# Work task
Each line that holds the string "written" counts once. Say how many such lines the entries have, giving the number only.

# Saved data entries
BEGIN
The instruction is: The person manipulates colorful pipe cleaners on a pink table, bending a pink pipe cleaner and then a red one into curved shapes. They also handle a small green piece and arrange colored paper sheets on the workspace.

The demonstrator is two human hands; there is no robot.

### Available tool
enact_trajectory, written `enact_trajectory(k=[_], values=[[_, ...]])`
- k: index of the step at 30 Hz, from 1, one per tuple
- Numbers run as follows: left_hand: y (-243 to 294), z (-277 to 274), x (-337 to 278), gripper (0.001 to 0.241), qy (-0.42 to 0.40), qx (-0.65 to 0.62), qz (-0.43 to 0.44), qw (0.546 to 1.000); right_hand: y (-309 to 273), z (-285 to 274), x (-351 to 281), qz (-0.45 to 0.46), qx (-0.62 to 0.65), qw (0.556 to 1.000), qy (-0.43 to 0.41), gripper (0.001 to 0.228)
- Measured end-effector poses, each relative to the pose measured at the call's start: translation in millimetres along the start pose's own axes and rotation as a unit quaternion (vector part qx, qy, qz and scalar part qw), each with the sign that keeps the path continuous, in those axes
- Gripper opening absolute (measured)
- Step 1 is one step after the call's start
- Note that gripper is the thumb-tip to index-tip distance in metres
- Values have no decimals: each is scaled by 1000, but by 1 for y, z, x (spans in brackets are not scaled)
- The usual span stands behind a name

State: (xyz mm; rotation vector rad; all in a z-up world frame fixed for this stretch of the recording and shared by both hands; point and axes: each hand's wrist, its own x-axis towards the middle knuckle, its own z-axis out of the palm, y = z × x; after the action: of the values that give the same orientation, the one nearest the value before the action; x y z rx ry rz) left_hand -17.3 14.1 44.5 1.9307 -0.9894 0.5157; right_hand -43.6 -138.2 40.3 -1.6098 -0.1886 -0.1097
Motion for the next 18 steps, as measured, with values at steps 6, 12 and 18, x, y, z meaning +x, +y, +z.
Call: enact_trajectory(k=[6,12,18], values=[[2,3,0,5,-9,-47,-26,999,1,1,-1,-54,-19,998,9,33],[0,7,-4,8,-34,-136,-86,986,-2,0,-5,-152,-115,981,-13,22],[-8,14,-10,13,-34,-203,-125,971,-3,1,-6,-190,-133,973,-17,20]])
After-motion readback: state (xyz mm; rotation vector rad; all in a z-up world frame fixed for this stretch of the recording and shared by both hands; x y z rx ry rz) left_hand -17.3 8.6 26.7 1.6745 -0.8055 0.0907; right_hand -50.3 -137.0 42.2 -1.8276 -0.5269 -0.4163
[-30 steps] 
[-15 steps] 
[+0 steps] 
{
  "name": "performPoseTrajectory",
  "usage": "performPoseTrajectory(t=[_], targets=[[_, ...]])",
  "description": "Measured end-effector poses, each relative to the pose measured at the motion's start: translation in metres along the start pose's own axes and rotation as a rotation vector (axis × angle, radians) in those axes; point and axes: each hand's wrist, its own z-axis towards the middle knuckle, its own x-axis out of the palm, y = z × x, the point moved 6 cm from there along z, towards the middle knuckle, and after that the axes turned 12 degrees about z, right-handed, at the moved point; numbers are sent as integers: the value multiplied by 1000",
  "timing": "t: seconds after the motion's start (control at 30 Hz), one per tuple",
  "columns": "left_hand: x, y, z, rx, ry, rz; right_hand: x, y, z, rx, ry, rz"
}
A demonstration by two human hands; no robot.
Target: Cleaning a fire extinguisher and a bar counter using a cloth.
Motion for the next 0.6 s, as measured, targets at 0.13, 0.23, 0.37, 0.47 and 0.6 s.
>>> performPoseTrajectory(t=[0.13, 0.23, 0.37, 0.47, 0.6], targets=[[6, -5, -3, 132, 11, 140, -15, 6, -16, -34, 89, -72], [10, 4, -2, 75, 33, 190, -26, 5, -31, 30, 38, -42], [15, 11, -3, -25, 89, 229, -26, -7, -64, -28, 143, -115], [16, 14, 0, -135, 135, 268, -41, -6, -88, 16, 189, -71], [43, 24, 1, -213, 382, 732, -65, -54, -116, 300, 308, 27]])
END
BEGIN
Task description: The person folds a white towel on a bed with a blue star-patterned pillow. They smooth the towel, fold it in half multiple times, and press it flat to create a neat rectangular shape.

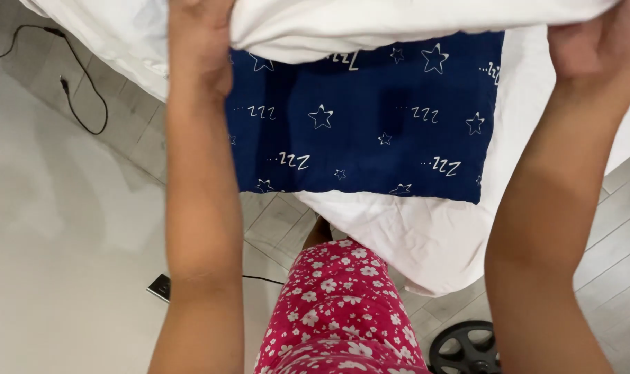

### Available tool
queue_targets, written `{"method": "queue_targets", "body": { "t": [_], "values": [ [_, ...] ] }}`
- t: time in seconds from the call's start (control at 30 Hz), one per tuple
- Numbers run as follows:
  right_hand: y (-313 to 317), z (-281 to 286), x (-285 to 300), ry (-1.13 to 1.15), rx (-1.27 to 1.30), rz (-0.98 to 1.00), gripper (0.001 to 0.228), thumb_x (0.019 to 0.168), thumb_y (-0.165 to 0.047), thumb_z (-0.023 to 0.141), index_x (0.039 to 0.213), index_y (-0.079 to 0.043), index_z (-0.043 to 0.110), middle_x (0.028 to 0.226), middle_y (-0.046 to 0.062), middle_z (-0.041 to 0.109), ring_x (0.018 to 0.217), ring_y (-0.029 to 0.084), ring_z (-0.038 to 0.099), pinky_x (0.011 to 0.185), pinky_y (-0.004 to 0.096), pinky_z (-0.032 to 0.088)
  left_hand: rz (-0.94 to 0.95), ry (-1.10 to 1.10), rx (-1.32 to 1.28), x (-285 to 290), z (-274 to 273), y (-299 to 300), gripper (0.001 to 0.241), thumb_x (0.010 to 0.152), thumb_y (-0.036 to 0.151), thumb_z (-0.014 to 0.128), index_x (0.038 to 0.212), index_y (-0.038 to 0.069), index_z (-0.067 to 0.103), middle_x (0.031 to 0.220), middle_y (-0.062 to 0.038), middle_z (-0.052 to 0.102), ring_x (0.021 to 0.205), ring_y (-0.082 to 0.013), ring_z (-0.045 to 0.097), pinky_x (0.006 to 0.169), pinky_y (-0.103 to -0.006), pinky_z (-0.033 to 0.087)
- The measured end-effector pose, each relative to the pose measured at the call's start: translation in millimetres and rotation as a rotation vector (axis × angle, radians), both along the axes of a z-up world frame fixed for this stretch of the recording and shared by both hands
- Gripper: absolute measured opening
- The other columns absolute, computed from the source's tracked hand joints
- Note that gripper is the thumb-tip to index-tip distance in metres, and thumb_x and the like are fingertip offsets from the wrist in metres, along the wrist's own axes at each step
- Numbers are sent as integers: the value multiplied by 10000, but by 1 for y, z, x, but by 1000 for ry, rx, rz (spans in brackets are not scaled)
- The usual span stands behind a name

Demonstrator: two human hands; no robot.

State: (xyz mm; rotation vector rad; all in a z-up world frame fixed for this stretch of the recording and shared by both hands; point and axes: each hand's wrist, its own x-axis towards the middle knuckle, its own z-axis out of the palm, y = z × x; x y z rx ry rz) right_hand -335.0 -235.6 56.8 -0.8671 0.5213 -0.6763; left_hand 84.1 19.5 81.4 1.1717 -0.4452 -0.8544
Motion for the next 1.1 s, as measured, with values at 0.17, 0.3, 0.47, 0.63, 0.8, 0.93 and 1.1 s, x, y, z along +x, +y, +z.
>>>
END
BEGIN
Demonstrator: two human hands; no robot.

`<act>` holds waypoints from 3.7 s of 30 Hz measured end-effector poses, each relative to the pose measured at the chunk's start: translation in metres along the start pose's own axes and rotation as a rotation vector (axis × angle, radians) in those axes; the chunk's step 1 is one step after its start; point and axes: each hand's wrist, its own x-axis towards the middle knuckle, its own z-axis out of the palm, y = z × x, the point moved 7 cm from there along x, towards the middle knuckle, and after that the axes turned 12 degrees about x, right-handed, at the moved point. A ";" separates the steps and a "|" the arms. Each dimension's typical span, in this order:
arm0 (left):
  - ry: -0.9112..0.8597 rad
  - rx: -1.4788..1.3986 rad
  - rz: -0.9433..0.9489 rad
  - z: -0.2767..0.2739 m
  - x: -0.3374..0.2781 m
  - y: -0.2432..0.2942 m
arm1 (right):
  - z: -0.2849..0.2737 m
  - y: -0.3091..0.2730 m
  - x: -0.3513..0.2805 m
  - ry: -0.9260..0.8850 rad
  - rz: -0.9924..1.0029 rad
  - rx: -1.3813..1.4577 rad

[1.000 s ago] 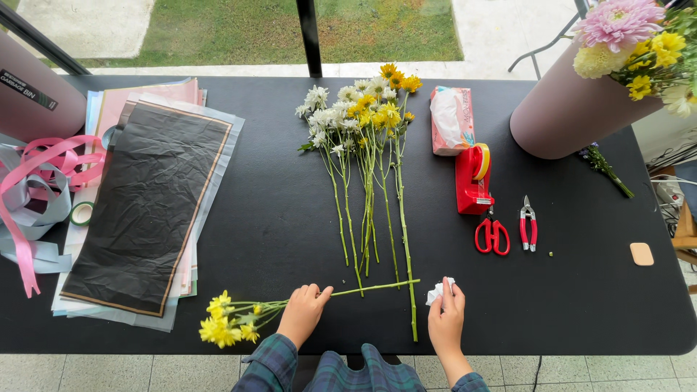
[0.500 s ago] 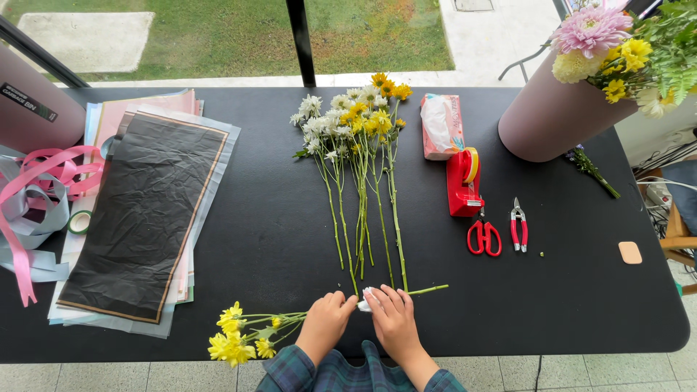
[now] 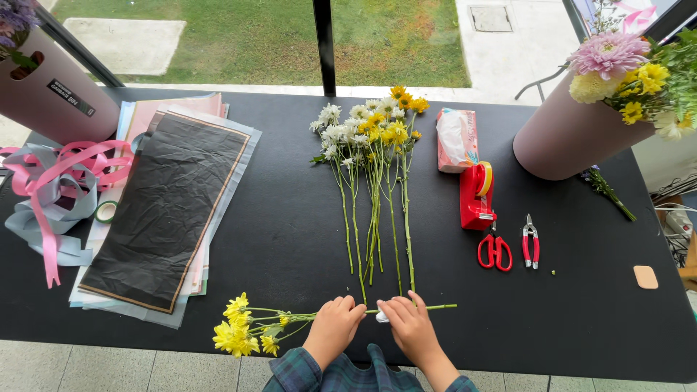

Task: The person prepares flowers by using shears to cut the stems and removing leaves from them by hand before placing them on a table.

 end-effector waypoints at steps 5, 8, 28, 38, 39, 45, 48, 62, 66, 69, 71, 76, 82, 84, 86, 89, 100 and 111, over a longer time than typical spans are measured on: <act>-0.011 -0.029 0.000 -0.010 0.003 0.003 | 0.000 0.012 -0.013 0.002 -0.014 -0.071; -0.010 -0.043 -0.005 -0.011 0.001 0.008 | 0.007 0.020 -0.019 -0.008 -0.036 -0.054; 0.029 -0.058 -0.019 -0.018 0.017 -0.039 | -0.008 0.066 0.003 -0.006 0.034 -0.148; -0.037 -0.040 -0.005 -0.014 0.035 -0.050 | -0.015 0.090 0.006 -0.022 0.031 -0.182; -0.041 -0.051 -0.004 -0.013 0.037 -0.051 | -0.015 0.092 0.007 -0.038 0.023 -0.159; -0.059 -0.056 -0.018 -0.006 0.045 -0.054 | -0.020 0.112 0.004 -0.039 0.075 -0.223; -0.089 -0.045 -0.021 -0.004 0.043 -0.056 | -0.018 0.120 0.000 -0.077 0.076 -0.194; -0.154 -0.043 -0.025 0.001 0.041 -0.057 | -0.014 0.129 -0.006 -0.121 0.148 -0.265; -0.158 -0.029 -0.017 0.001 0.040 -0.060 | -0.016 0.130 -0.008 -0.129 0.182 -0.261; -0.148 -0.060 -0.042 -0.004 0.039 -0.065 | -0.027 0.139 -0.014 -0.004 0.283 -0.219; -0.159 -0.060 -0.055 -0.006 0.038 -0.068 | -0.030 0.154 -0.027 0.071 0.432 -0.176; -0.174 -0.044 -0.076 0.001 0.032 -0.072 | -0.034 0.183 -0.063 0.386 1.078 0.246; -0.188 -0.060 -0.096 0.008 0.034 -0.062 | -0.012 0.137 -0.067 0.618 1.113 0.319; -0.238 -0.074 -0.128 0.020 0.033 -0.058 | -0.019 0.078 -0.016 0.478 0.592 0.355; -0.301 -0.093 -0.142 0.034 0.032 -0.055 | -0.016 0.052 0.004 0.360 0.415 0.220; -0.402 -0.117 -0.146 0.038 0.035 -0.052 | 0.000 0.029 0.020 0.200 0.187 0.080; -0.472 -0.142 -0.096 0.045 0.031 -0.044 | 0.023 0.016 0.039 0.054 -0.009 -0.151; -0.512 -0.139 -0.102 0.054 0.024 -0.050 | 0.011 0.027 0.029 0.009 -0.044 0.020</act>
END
# Exercise result
2